Try it:
Count the lines below that include "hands". Only the number should be given.
---------- Exercise inputs
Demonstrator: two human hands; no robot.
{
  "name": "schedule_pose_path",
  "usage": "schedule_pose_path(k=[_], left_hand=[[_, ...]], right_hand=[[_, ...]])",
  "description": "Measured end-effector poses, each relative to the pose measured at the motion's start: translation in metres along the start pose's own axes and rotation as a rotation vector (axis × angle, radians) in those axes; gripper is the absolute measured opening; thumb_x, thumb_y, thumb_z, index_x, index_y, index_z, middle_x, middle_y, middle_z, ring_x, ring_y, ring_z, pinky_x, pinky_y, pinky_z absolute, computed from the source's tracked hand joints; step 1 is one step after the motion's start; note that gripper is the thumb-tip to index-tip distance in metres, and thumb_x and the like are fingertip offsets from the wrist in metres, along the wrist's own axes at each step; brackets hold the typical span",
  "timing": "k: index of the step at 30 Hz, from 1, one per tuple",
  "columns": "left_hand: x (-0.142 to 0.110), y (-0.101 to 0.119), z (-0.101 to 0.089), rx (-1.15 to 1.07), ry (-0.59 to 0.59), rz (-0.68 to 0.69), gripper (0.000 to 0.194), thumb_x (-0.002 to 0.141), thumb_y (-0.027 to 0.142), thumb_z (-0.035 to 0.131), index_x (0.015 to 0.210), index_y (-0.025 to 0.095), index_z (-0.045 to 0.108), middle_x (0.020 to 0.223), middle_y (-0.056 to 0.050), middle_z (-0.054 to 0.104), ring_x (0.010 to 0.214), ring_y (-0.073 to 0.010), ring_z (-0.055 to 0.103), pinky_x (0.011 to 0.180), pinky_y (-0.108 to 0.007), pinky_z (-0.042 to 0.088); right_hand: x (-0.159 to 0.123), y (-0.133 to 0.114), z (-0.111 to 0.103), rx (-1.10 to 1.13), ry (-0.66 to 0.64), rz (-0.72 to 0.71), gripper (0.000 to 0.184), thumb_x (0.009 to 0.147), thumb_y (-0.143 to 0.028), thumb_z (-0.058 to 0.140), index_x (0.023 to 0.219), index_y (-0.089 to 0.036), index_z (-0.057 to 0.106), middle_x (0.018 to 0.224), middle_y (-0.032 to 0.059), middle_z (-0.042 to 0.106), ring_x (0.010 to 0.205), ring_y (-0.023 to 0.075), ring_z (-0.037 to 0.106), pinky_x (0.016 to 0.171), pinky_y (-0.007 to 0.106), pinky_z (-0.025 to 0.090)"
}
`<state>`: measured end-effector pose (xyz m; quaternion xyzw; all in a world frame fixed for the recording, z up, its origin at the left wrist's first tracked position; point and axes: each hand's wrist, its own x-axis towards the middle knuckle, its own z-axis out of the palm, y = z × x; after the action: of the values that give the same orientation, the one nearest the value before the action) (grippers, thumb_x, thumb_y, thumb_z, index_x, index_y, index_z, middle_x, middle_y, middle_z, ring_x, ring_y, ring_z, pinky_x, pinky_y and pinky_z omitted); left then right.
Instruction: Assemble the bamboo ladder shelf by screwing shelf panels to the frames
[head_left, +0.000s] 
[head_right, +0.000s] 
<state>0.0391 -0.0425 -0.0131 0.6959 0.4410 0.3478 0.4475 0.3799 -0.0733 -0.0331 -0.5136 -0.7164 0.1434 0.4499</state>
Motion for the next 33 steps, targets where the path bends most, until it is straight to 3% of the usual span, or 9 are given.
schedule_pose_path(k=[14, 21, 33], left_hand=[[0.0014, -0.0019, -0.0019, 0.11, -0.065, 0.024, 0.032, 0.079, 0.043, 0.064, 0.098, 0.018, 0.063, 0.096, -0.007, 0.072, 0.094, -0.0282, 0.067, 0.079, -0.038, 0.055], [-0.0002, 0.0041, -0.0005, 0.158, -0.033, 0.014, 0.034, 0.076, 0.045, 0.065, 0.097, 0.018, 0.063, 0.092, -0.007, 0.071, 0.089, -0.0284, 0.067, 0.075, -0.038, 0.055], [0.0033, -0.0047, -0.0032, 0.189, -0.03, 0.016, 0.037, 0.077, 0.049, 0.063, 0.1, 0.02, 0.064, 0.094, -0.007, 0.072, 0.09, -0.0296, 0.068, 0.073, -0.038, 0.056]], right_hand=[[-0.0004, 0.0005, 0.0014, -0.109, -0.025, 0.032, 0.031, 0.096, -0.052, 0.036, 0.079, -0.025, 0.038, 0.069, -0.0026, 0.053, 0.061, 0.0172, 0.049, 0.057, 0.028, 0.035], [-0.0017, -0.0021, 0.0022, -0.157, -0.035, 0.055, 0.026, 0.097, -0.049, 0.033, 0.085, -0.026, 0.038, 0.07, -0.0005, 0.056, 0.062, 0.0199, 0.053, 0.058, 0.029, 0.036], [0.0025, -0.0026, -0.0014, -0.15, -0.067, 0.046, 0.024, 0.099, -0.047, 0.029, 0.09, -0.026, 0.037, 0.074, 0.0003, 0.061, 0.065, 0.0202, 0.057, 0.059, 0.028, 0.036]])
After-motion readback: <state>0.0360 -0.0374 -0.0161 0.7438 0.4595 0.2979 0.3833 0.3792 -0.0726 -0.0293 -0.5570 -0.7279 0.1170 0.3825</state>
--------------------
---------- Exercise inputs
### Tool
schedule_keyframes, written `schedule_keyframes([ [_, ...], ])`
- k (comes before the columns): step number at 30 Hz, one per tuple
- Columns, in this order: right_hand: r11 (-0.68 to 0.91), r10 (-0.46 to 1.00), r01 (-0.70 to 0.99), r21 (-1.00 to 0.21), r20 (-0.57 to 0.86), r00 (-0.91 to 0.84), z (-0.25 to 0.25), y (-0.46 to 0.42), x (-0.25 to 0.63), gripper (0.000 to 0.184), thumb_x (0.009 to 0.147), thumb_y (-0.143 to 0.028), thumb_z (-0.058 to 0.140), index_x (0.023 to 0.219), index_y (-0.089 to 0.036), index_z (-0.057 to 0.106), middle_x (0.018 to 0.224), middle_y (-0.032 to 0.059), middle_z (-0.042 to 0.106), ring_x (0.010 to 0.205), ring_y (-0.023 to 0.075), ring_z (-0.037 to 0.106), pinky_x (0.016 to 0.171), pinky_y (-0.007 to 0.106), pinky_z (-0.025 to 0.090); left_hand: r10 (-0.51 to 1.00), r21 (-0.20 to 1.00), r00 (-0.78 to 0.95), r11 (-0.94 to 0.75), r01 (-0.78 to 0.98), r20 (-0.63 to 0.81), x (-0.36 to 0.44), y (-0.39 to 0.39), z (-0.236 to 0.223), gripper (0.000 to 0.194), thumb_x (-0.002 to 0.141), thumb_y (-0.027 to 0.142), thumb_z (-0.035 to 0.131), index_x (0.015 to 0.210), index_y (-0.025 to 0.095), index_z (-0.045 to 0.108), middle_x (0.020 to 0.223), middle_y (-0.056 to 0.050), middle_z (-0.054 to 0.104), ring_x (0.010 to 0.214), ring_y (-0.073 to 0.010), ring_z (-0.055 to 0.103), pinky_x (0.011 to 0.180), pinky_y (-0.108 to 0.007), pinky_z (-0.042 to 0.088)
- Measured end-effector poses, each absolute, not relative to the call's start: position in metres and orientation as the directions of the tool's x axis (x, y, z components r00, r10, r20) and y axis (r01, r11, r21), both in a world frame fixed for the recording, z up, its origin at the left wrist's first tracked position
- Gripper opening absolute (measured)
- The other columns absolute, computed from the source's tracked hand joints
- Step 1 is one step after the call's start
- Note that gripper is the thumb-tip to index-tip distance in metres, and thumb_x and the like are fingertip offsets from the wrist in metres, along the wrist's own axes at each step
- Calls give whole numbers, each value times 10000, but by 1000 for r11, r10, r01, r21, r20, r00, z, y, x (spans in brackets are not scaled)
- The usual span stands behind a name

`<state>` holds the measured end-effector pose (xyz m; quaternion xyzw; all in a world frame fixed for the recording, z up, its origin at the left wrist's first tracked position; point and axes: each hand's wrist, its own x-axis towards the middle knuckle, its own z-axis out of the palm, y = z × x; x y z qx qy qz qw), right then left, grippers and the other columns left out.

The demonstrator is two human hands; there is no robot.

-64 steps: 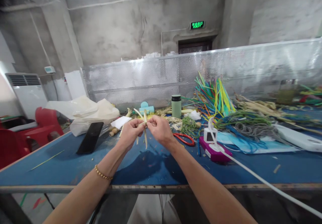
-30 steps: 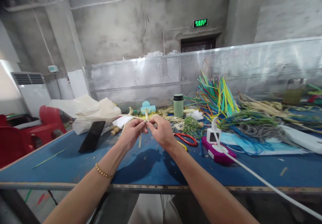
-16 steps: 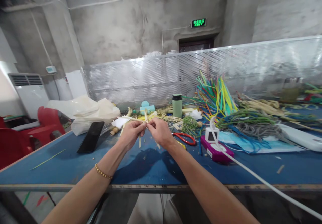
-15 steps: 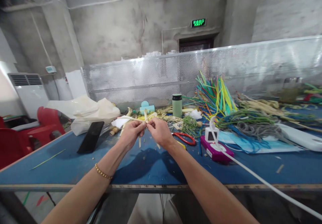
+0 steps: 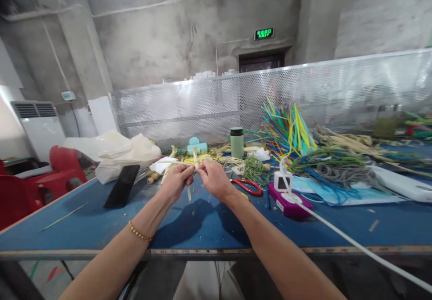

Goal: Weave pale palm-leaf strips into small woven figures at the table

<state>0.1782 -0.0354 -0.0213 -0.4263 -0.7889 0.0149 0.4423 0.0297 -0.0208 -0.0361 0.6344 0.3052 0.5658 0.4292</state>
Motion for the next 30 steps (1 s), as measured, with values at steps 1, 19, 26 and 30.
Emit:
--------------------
Worked solution:
2